Radio audiences have responded enthusiastically to the broadcasts, says Errol Jonathans, who organizes the project's workshops. Jonathans, a radio programmer in Surabaya, Indonesia's second-largest city, says, "When we play traditional music at Radio Suara Surabaya, we get calls from listeners who say, 'I remember hearing that music when I was a child and lived in the kampung,' " or home village.

Moreover, stations in Sulawesi, Bali and Sumatra have found that putting local and traditional music on the air has brought an increase in advertising revenue. A high school in Ambon, the provincial capital of Maluku, now requires students to listen to the programs as the basis for class discussions. Even Indonesia's television industry is paying attention.

"Arts performances are boring for television audiences because the format has been unsuitable," says Fred Wibowo, director of Yogyarkarta's Studio Audio Visual, which began managing the project in 1997. As part of its effort to expand the project into television, the studio hosted a workshop last year for 40 producers who specialize in arts programming. "We need to encourage broadcasters to develop new ways to document live art and culture," says Wibowo, "so that people can become aware of their own values and be able to participate in democratic society."

Raharjo's dedication to the radio project stems from similar convictions. As a musician and composer who likes to fuse old and new sounds, he worries that Indonesia's cultural traditions are being lost under a wave of imported music and television programming. Most of Radio Geronimo's listeners are students at Yogyakarta's many universities, and Raharjo believes it is crucial to reach them during these formative years. "They are the future leaders," he says. "The cultural knowledge they carry away with them when they leave their studies here is important for the future of our country."

In Music, a Complex Joke

In 1990, Philip Yampolsky, an ethnomusicologist, and several Indonesian colleagues began to travel the vast Indonesian archipelago to record samplings of the country's many types of music. The project, funded by the Ford Foundation, resulted in "Music of Indonesia," a series of 20 CD's produced by Smithsonian Folkways with the Indonesian Society for the Performing Arts.

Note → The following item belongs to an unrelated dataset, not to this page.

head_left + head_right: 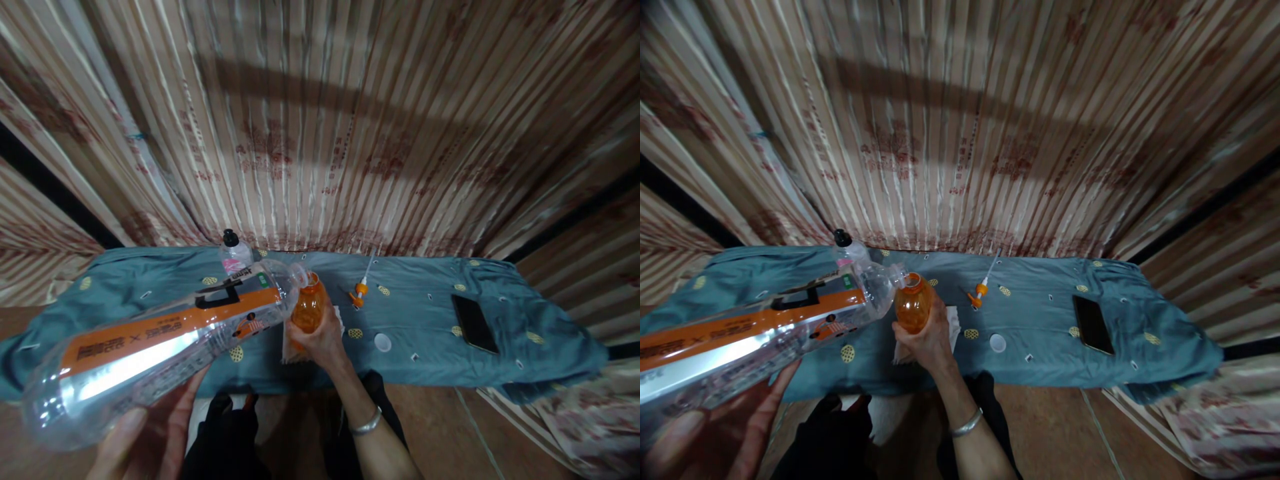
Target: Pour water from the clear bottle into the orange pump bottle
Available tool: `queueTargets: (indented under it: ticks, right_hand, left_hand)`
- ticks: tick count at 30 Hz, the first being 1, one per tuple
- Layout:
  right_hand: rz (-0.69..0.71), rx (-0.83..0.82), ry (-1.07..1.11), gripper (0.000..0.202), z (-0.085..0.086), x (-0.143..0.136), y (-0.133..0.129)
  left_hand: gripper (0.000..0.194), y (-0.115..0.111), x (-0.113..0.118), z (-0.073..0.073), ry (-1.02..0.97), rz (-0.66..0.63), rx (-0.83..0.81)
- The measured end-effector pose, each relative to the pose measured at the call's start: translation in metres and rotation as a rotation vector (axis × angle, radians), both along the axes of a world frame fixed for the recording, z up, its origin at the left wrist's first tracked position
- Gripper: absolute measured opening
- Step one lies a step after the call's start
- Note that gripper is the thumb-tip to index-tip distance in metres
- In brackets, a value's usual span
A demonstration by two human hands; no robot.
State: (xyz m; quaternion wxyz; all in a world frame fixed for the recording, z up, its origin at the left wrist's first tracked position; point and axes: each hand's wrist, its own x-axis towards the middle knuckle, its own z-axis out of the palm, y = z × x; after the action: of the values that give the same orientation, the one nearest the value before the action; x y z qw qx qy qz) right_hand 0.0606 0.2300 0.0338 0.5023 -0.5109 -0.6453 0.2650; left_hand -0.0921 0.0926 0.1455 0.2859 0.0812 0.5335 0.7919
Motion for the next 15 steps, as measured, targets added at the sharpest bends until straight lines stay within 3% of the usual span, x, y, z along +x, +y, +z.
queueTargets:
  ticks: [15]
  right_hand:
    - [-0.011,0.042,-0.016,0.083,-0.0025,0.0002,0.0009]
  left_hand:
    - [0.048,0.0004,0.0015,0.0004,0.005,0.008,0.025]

Ten of these CD's are now available in Indonesia with translations of liner notes written by Yampolsky, now a program officer in the Foundation's Jakarta office. Musical selections can be heard online at

The following excerpt, from liner notes for "Indonesian Guitars," discusses music of the Bugis, the largest ethnic group in South Sulawesi:

"Among the major forms of entertainment in Bugis rural villages and small towns is a performance by professional kacapi players-two, three or four male singers accompanying themselves on two-stringed plucked lutes ... Kacapi ensembles play for weddings and other domestic celebrations. The central element in a nightlong performance is narrative songs … A show will also contain a number of comic interludes and episodes, called atraksi … [One] revolves around the musician La Podding … When it is time for his atraksi, he retunes his kacapi, attaches a tiny speaker (spul) from an automobile sound system to it as a pickup, and transforms his instrument into a two-stringed electric guitar. What he plays is dangdut, one of the principal forms of national popular music. Sometimes he borrows Indonesian-language dangdut songs from the big Jakarta stars … sometimes he borrows dangdut Bugis from the Bugis-language singers .…

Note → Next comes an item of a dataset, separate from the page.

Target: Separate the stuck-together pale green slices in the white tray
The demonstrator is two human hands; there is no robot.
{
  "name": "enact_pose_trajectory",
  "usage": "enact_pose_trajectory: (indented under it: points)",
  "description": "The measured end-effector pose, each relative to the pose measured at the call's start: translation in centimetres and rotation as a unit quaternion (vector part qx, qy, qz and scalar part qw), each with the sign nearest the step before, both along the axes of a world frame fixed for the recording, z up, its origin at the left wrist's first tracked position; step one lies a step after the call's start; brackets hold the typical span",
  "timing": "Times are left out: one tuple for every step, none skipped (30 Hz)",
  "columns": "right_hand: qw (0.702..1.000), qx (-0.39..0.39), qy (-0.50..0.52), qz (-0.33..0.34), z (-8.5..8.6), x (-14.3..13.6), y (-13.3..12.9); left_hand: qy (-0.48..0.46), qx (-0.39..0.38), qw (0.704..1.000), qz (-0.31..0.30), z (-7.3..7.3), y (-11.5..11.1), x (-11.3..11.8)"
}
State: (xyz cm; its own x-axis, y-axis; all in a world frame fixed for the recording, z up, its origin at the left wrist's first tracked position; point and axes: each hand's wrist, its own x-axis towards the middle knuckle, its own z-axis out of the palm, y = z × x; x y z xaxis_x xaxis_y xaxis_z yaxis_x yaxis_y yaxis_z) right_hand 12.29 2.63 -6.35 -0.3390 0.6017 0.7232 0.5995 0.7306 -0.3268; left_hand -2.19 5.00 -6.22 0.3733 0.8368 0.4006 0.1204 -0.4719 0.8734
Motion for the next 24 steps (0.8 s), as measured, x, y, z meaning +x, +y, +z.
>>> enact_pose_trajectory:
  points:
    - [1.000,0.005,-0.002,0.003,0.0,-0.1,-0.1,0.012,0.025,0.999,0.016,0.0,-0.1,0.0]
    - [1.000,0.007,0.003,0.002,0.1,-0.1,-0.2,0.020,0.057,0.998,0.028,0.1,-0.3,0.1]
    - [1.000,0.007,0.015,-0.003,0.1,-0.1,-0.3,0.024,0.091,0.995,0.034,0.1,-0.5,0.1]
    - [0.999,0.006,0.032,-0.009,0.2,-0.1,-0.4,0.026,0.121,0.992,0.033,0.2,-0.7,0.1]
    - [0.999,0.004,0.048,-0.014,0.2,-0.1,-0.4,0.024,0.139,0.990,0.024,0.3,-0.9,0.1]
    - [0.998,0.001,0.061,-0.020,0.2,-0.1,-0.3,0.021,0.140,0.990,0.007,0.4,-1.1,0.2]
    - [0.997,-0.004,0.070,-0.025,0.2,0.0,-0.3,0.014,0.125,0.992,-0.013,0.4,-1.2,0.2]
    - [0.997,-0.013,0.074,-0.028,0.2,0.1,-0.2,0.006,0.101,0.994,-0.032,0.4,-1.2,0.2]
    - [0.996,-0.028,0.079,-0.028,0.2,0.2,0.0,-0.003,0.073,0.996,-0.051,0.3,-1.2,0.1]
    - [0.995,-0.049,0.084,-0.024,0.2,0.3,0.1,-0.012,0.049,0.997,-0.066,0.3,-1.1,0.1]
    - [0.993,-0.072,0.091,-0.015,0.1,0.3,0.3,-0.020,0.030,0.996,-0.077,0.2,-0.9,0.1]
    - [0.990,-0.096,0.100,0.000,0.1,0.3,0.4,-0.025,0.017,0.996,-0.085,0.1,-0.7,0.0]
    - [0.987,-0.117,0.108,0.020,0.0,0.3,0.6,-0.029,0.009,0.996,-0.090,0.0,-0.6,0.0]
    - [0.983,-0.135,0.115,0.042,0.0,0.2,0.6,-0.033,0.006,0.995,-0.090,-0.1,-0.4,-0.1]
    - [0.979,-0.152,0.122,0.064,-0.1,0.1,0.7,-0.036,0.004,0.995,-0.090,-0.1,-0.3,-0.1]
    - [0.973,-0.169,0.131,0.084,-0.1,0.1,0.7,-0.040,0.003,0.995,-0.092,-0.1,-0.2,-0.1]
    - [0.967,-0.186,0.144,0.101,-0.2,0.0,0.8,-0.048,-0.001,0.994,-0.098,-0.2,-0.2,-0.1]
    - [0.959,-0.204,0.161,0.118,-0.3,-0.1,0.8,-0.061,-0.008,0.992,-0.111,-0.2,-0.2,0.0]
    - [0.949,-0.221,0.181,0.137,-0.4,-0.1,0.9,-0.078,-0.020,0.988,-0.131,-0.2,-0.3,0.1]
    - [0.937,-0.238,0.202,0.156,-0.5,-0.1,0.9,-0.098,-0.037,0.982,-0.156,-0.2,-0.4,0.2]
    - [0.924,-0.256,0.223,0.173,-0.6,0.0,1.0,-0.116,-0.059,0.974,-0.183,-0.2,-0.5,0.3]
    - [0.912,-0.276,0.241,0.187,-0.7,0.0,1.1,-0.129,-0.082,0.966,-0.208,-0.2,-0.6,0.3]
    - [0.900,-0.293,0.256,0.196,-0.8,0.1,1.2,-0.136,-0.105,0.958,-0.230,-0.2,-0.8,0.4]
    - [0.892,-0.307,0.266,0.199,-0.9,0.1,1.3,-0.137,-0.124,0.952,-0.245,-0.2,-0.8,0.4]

"For the most part, La Podding plays these songs straight, without overt comedy. Seated throughout, with his hands busy on the kacapi, he has no opportunity to imitate dance moves or stagy gestures. Yet his audience finds the songs hilarious. The joke is complex. Partly it lies in the incongruity-glamorous television and recording stars from the big cities summoned to a bamboo platform at a village crossroads; the electric guitar, indeed the whole dangdut band, reproduced on a two-stringed lute. But also, we believe, there is an element of humorous payback: the national, which so often mocks the local as backward and foolish, is here cut down to local size."

Diana Pabst Parsell is a freelance writer based in Washington, D.C.